At one point, a representative from the National Rifle Association visited the booth, and he and LaSalvia shared memories of how the groups worked in tandem last year to get a failed concealed weapons amendment passed in the Senate. The NRA official wasn’t able to stay long, though, and soon returned to his booth.

Several candidates seeking to oust traditionally pro-LGBT lawmakers also visited GOProud’s booth in search of support. LaSalvia said he received a visit from a Republican challenging House Speaker Nancy Pelosi, and John Loughlin, the GOP candidate who seems poised to challenge gay Democrat David Cicilline in Rhode Island this fall for Congress.

Sean Bielat, who’s the likely Republican candidate to take on gay Rep. Barney Frank (D-Mass.), also made an appearance to seek the gay group’s help. He emphasized that he’s running on fiscal issues and that he and GOProud should “keep in touch.”

There was even a surprise visit from lesbian MSNBC talk show host Rachel Maddow, who toured CPAC as part of her trip to D.C. She asked LaSalvia about the “objections” to GOProud’s presence.

“Well, the bottom line is those objections came from the fringe of the fringe,” LaSalvia said. “There was one organization that pulled out. It was Liberty University.”

“Oh yeah,” Maddow said. “They’re the people that said health care reform was going to mean mandatory sex changes.”

LaSalvia noted it’s ironic that Liberty University pulled out because both the school and GOProud participated in a Young College Republicans event together last year.

“Maybe you so spooked them at the event — they were like, ‘Never again!’” Maddow responded.

“The bottom line is the real story is people have been coming up to us saying, ‘We’re so glad you’re here,’” LaSalvia said.

Even an encounter with the National Organization for Marriage, which had a display near GOProud, was relatively calm. At one point, CNN prompted a meeting between GOProud and the anti-gay group in the network’s coverage of GOProud’s role at CPAC.

“We can have a beer summit later,” Barron joked during the exchange.

So if they’re not at GOProud’s booth, where are these conservatives who aren’t happy about the inclusion of gays in the movement? It turns out that they’re somewhat evasive.

Former Sen. Rick Santorum (R-Pa.), notorious for remarks he made during his tenure in the Senate comparing homosexuality to bestiality, dodged a DC Agenda reporter after giving a speech that suggested Defense Secretary Robert Gates and Chairman of the Joint Chiefs of Staff Adm. Michael Mullen were “indoctrinated” by political correctness into endorsing an end to “Don’t Ask, Don’t Tell” in congressional testimony earlier this month.

Santorum held the reporter’s business card and peered at it through his glasses before he returning the card.

“I’m actually late for something and I have to get going,” he said. “Sorry, but I can’t answer any questions.”

Some college students with comparatively lower profiles seemed equally skittish when approached while examining an event map.

“I’m with the press,” said the reporter. “Can I ask you some questions?”

“Sure,” one responded.

“I write for DC Agenda. We’re a gay publication.”

“I’d rather not be part of that.”

“Well, can I still ask you some questions?”

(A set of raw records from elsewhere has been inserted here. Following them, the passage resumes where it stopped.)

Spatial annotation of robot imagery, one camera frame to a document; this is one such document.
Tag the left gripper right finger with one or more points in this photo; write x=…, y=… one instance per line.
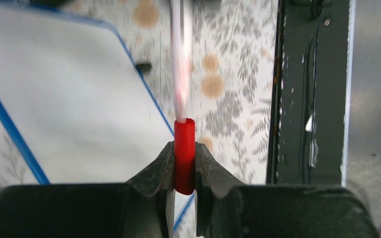
x=217, y=201

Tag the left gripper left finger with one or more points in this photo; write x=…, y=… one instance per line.
x=150, y=200

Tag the red marker cap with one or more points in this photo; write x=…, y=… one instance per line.
x=184, y=152

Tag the blue framed whiteboard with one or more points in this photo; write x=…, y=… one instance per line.
x=82, y=117

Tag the white marker pen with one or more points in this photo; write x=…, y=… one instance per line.
x=181, y=22

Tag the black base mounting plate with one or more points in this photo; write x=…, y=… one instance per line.
x=308, y=94

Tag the whiteboard wire stand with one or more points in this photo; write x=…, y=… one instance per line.
x=144, y=67

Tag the white slotted cable duct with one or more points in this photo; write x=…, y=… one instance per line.
x=350, y=45

“I don’t want to say anything.”

To get some conversational traction, this reporter eventually resorted to identifying himself verbally as a member of the press and then handing his business card to each person following the conversation. The approach helped convention attendants find their voice.

John Daniel, a 19-year-old student from Florida State University, said he’s against the inclusion of gays in the conservative movement.

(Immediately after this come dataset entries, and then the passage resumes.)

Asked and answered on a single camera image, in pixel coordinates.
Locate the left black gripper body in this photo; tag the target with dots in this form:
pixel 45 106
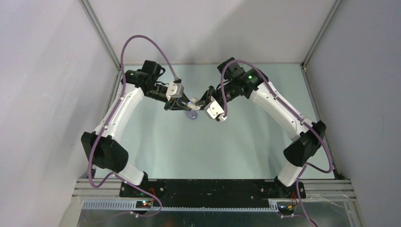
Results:
pixel 170 101

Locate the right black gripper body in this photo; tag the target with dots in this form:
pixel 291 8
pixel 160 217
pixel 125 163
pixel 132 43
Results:
pixel 215 93

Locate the white earbud charging case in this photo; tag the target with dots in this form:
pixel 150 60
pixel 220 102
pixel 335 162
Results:
pixel 192 104

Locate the purple earbud charging case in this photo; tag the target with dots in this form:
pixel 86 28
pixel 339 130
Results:
pixel 192 114

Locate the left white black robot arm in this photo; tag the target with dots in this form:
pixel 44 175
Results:
pixel 102 145

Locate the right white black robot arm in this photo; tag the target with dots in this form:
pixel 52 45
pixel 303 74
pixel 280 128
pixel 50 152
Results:
pixel 241 78

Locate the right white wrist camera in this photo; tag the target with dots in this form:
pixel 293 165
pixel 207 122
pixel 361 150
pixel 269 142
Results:
pixel 215 111

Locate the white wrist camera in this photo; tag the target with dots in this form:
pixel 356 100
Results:
pixel 174 90
pixel 215 111

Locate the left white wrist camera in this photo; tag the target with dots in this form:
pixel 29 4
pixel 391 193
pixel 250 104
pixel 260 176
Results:
pixel 174 90

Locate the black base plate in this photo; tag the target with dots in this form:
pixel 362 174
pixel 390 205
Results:
pixel 222 193

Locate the aluminium frame rail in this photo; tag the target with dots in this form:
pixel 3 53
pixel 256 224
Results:
pixel 328 203

“I think there’s nothing wrong with people being homosexual, I just don’t believe they should get married,” he says. “All of us are brothers in Christ, but I’m against them getting married.”

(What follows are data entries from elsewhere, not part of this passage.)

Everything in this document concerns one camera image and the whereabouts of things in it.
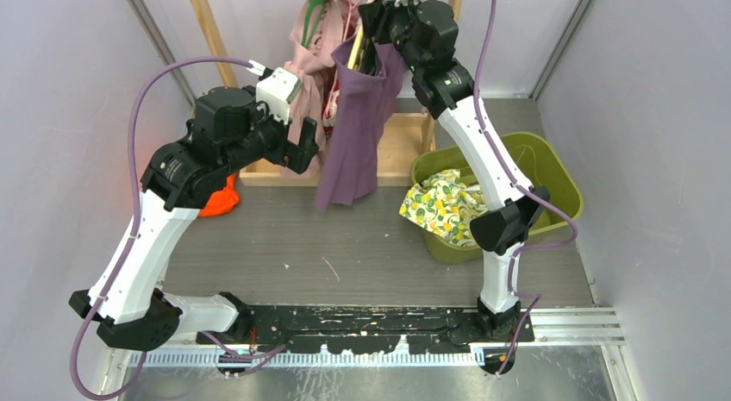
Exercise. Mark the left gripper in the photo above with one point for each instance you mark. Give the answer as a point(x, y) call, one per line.
point(293, 156)

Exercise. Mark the purple skirt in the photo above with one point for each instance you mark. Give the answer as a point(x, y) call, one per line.
point(366, 102)

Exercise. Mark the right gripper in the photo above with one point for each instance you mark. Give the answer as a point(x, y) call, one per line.
point(376, 14)

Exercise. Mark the green plastic basket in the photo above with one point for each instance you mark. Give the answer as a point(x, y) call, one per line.
point(534, 157)

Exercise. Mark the red floral garment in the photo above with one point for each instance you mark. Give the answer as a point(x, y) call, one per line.
point(330, 108)

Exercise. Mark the orange cloth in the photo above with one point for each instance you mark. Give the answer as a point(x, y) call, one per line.
point(223, 201)

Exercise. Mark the yellow hanger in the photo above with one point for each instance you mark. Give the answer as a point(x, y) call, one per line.
point(363, 57)

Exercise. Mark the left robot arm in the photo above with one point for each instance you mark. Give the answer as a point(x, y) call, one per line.
point(230, 129)

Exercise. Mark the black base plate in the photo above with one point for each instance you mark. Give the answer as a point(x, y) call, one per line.
point(367, 330)

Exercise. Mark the wooden clothes rack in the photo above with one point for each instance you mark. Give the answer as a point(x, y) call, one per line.
point(405, 137)

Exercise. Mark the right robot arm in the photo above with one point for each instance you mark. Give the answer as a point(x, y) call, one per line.
point(424, 33)

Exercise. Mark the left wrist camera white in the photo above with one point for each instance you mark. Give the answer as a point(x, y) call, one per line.
point(277, 88)

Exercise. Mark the lemon print skirt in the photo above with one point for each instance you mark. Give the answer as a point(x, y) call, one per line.
point(444, 204)

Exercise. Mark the pink dress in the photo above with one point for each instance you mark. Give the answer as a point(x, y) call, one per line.
point(316, 69)

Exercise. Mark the green hanger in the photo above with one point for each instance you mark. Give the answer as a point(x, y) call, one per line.
point(315, 11)

When pressed about what he thought of GOProud’s participation in CPAC, Daniel expressed similar reservations.

“I’m glad that they’re on our side for most things, but I don’t think that they should like — I don’t know — I don’t think that should be high on the agenda,” he said.

Expressing similar reluctance to welcome gays as conservatives is Chase Bishop, a 21-year-old conservative Christian from Liberty University.

“I believe that gays are fine,” he said. “I believe that they can express themselves, and they’re still human beings, and they can give their political views — but I think in the conservative movement, we need to keep the people that are not gay in leadership and help the gays come back to where they need to be.”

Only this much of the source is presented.